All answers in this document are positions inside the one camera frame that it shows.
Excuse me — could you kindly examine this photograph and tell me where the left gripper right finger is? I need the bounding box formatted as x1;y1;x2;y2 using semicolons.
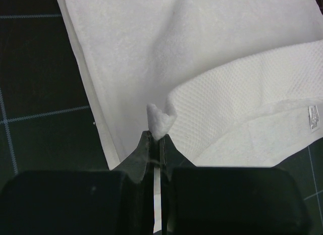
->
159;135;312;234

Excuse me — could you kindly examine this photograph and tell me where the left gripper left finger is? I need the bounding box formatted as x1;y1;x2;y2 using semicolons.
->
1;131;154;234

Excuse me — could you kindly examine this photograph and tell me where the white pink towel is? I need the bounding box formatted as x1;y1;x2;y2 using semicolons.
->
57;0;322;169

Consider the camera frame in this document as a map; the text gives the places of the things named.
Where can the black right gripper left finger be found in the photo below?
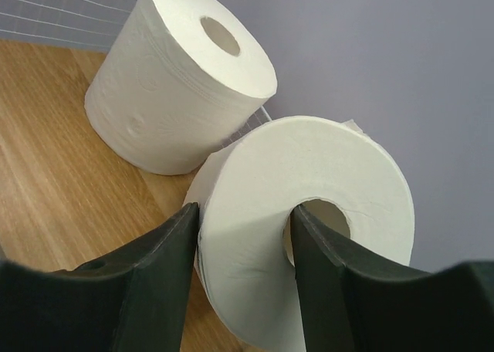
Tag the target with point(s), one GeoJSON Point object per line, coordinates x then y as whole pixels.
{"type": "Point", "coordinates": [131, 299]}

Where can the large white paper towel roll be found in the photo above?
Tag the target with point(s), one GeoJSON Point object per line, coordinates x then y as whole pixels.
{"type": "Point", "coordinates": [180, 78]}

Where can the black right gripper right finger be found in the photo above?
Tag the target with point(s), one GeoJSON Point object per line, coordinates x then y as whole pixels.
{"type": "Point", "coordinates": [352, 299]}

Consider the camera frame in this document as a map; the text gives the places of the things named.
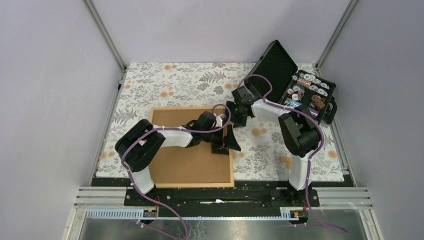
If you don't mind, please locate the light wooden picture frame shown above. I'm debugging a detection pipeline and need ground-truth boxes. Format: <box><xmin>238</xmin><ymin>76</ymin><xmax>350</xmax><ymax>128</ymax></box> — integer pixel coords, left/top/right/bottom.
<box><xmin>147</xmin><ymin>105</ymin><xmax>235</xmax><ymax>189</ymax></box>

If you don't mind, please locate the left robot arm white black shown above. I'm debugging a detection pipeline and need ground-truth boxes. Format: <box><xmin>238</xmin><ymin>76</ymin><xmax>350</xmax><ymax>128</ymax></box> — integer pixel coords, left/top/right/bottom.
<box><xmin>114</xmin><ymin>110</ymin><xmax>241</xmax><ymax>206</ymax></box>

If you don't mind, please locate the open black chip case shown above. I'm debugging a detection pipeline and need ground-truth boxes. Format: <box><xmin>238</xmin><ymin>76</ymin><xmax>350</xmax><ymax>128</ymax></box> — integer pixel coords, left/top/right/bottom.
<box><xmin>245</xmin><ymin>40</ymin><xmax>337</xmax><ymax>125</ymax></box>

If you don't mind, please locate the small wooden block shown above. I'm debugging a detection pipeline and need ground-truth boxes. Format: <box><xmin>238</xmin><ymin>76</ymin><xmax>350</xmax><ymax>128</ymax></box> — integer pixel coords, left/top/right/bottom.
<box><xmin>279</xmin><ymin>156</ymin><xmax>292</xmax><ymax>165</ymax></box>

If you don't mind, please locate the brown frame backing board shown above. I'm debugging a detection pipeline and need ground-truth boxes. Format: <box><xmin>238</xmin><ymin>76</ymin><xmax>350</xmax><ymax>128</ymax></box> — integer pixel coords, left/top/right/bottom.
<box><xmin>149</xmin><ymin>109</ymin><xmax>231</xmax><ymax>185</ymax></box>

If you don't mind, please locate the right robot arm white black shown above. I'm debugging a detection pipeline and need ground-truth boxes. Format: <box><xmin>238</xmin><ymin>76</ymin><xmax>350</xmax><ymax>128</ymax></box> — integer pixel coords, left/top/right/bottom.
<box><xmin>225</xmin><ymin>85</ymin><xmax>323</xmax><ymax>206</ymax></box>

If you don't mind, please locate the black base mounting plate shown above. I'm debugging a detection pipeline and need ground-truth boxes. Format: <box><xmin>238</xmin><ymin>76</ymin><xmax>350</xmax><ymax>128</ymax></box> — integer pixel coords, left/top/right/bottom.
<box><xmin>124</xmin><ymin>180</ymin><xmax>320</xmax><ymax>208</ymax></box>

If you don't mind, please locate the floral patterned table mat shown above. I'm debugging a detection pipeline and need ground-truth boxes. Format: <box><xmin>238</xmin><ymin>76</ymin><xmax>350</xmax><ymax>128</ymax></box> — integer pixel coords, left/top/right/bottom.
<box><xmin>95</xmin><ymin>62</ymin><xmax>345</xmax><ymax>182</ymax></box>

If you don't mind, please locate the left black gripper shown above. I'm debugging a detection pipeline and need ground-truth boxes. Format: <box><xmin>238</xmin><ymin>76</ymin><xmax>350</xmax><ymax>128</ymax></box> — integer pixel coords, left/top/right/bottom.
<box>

◆ ◆ ◆

Activity: Verbatim repeat, images removed: give each entry again exactly as it reads.

Task answer:
All answers in this document are positions inside the one camera frame that it shows.
Excuse me — could you kindly examine this photograph and tell me where the left gripper right finger is? I need the bounding box formatted as x1;y1;x2;y2 using semicolons.
->
159;135;312;234

Excuse me — could you kindly examine this photograph and tell me where the left gripper left finger is? I need the bounding box formatted as x1;y1;x2;y2 using semicolons.
->
1;131;154;234

Excuse me — could you kindly examine this photograph and tell me where the white pink towel is? I need the bounding box formatted as x1;y1;x2;y2 using semicolons.
->
57;0;322;169

Consider the camera frame in this document as a map; the text gives the places of the things named.
Where can the black right gripper left finger be found in the photo below?
Tag the target with point(s), one GeoJSON Point object per line, coordinates x then y as whole pixels.
{"type": "Point", "coordinates": [131, 299]}

Where can the large white paper towel roll be found in the photo above?
Tag the target with point(s), one GeoJSON Point object per line, coordinates x then y as whole pixels.
{"type": "Point", "coordinates": [180, 78]}

Where can the black right gripper right finger be found in the photo above?
Tag the target with point(s), one GeoJSON Point object per line, coordinates x then y as whole pixels.
{"type": "Point", "coordinates": [352, 299]}

Consider the camera frame in this document as a map; the text gives the places of the things named.
If you don't mind, please locate the light wooden picture frame shown above. I'm debugging a detection pipeline and need ground-truth boxes. Format: <box><xmin>238</xmin><ymin>76</ymin><xmax>350</xmax><ymax>128</ymax></box> — integer pixel coords, left/top/right/bottom.
<box><xmin>147</xmin><ymin>105</ymin><xmax>235</xmax><ymax>189</ymax></box>

If you don't mind, please locate the left robot arm white black shown above. I'm debugging a detection pipeline and need ground-truth boxes. Format: <box><xmin>238</xmin><ymin>76</ymin><xmax>350</xmax><ymax>128</ymax></box> — integer pixel coords, left/top/right/bottom.
<box><xmin>114</xmin><ymin>110</ymin><xmax>241</xmax><ymax>206</ymax></box>

If you don't mind, please locate the open black chip case shown above. I'm debugging a detection pipeline and need ground-truth boxes. Format: <box><xmin>238</xmin><ymin>76</ymin><xmax>350</xmax><ymax>128</ymax></box> — integer pixel coords, left/top/right/bottom.
<box><xmin>245</xmin><ymin>40</ymin><xmax>337</xmax><ymax>125</ymax></box>

If you don't mind, please locate the small wooden block shown above. I'm debugging a detection pipeline and need ground-truth boxes. Format: <box><xmin>238</xmin><ymin>76</ymin><xmax>350</xmax><ymax>128</ymax></box> — integer pixel coords, left/top/right/bottom.
<box><xmin>279</xmin><ymin>156</ymin><xmax>292</xmax><ymax>165</ymax></box>

If you don't mind, please locate the brown frame backing board shown above. I'm debugging a detection pipeline and need ground-truth boxes. Format: <box><xmin>238</xmin><ymin>76</ymin><xmax>350</xmax><ymax>128</ymax></box> — integer pixel coords, left/top/right/bottom.
<box><xmin>149</xmin><ymin>109</ymin><xmax>231</xmax><ymax>185</ymax></box>

If you don't mind, please locate the right robot arm white black shown above. I'm debugging a detection pipeline and need ground-truth boxes. Format: <box><xmin>238</xmin><ymin>76</ymin><xmax>350</xmax><ymax>128</ymax></box> — integer pixel coords, left/top/right/bottom.
<box><xmin>225</xmin><ymin>85</ymin><xmax>323</xmax><ymax>206</ymax></box>

If you don't mind, please locate the black base mounting plate shown above. I'm debugging a detection pipeline and need ground-truth boxes. Format: <box><xmin>238</xmin><ymin>76</ymin><xmax>350</xmax><ymax>128</ymax></box> — integer pixel coords, left/top/right/bottom.
<box><xmin>124</xmin><ymin>180</ymin><xmax>320</xmax><ymax>208</ymax></box>

If you don't mind, please locate the floral patterned table mat shown above. I'm debugging a detection pipeline and need ground-truth boxes. Format: <box><xmin>238</xmin><ymin>76</ymin><xmax>350</xmax><ymax>128</ymax></box> — integer pixel coords, left/top/right/bottom.
<box><xmin>95</xmin><ymin>62</ymin><xmax>345</xmax><ymax>182</ymax></box>

If you don't mind, please locate the left black gripper shown above. I'm debugging a detection pipeline and need ground-truth boxes. Format: <box><xmin>238</xmin><ymin>76</ymin><xmax>350</xmax><ymax>128</ymax></box> — integer pixel coords, left/top/right/bottom.
<box>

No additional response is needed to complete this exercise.